CVE-2026-35467 identifies a security weakness in the CERT/CC cveClient's encrypt-storage.js script, specifically related to the handling of API keys stored temporarily in the browser client environment. The vulnerability is classified under CWE-522, which pertains to insufficiently protected credentials. In this case, the API keys are stored without appropriate protection flags or encryption safeguards that would prevent access through the browser's JavaScript console or other debugging tools. This lack of protection means that an attacker who can execute JavaScript in the victim's browser context or gain access to the browser console can extract the encryption credentials used to secure these API keys. The vulnerability affects version 0 of the product and was publicly disclosed in April 2026. There are no known exploits in the wild at this time, and no CVSS score has been assigned. However, the vulnerability poses a significant risk because it compromises the confidentiality of sensitive API keys, which could be used to access backend services or APIs. The flaw does not require authentication or user interaction beyond access to the browser environment, making it easier to exploit in scenarios where an attacker has local or remote access to the client system. The absence of patch links suggests that a fix may not yet be available, emphasizing the need for immediate mitigation. This vulnerability highlights the importance of securely handling sensitive credentials in client-side storage and ensuring encryption keys themselves are protected from exposure.

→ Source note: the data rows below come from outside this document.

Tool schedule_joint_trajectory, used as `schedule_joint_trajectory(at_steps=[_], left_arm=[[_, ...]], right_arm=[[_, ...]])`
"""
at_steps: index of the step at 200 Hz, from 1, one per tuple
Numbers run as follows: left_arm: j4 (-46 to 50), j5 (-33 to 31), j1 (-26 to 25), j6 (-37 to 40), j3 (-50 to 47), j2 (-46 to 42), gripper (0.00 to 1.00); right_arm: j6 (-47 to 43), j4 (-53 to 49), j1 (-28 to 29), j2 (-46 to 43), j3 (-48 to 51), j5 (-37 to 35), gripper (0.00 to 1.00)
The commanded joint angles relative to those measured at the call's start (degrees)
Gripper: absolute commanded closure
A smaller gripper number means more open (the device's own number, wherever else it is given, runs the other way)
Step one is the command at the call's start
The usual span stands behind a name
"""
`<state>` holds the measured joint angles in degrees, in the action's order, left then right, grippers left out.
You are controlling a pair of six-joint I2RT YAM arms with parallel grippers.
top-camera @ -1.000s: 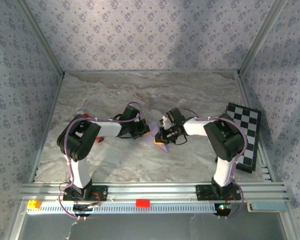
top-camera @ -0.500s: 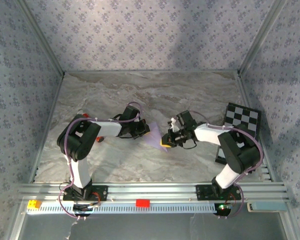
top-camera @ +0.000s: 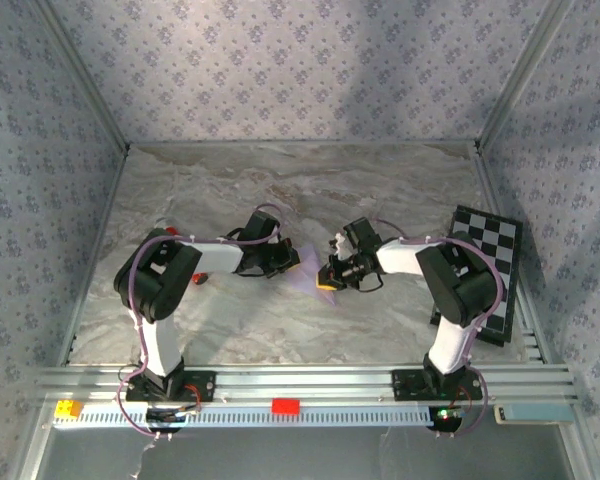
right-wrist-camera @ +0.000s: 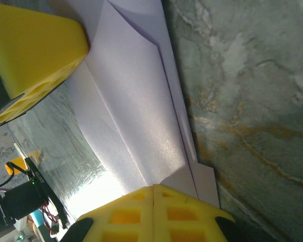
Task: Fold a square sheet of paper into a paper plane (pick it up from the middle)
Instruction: Fourth fold the wing at the center of the table.
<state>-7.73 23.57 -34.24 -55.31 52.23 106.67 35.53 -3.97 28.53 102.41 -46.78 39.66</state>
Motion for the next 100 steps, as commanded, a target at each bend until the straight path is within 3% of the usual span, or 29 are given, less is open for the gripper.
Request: schedule_joint_trajectory(at_steps=[1, 56, 100], left_arm=[[4.5, -4.4, 2.8, 2.0, -0.4, 2.0, 0.96], [8.4, -3.8, 8.0, 4.9, 3.3, 1.5, 0.96], [11.0, -3.3, 7.6, 5.3, 5.3, -3.3, 0.93]], right_arm=[[-0.8, -4.2, 0.2, 0.8, 3.7, -3.6, 1.00], [-0.4, -2.6, 0.2, 0.3, 5.4, -2.9, 1.00], [0.1, -1.5, 0.2, 0.4, 5.2, -2.1, 1.00]])
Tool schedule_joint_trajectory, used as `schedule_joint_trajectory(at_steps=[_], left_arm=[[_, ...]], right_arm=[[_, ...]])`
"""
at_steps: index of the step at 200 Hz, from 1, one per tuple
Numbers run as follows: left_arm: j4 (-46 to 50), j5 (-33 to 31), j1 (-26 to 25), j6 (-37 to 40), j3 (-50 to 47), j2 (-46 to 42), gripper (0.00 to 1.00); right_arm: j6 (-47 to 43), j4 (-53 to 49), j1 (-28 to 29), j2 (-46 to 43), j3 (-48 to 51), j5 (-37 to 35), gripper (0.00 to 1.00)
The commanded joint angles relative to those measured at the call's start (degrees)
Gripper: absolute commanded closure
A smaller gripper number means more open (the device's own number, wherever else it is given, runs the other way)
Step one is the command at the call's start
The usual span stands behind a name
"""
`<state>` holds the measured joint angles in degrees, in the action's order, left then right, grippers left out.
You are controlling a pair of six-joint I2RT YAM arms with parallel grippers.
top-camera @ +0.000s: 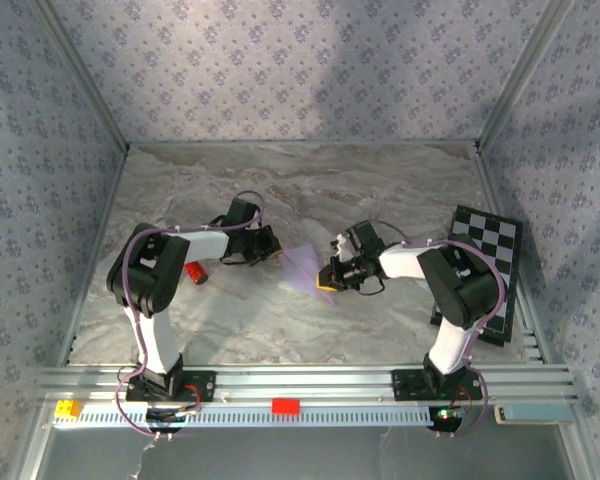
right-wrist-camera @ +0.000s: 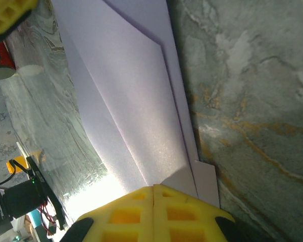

The primary impact of CVE-2026-35467 is the compromise of confidentiality due to exposure of API keys stored in the browser client. If attackers extract these keys, they could gain unauthorized access to backend services, APIs, or sensitive data, potentially leading to data breaches, service disruptions, or further lateral movement within an organization's infrastructure. The integrity of systems relying on these API keys could also be undermined if attackers use the keys to perform unauthorized actions. Availability impact is less direct but could occur if attackers disrupt services using stolen credentials. Since exploitation requires access to the browser environment but no authentication or user interaction, the attack surface includes scenarios such as malicious browser extensions, cross-site scripting (XSS) attacks, or physical access to a device. Organizations worldwide that rely on CERT/CC tools and store sensitive credentials in browser clients are at risk. The lack of a patch increases the window of exposure. Overall, this vulnerability could lead to significant operational and reputational damage if exploited.

To mitigate CVE-2026-35467, organizations should immediately audit their use of the cveClient/encrypt-storage.js component and avoid storing sensitive API keys in browser client storage without proper protection. Specific recommendations include: 1) Implement secure storage mechanisms such as Web Crypto API with hardware-backed key storage or secure enclave technologies to protect encryption keys. 2) Mark stored credentials with appropriate security flags (e.g., HttpOnly, Secure) where applicable to prevent access via JavaScript. 3) Employ Content Security Policy (CSP) headers to reduce the risk of XSS attacks that could expose the browser console. 4) Restrict browser console access through enterprise policies or endpoint security controls. 5) Monitor for suspicious activity indicative of credential theft or misuse. 6) Update to patched versions once available and follow CERT/CC advisories for fixes. 7) Educate users about the risks of executing untrusted scripts or browser extensions. 8) Consider moving sensitive credential storage to server-side environments where feasible. These steps go beyond generic advice by focusing on secure client-side storage practices and reducing attack vectors specific to browser environments.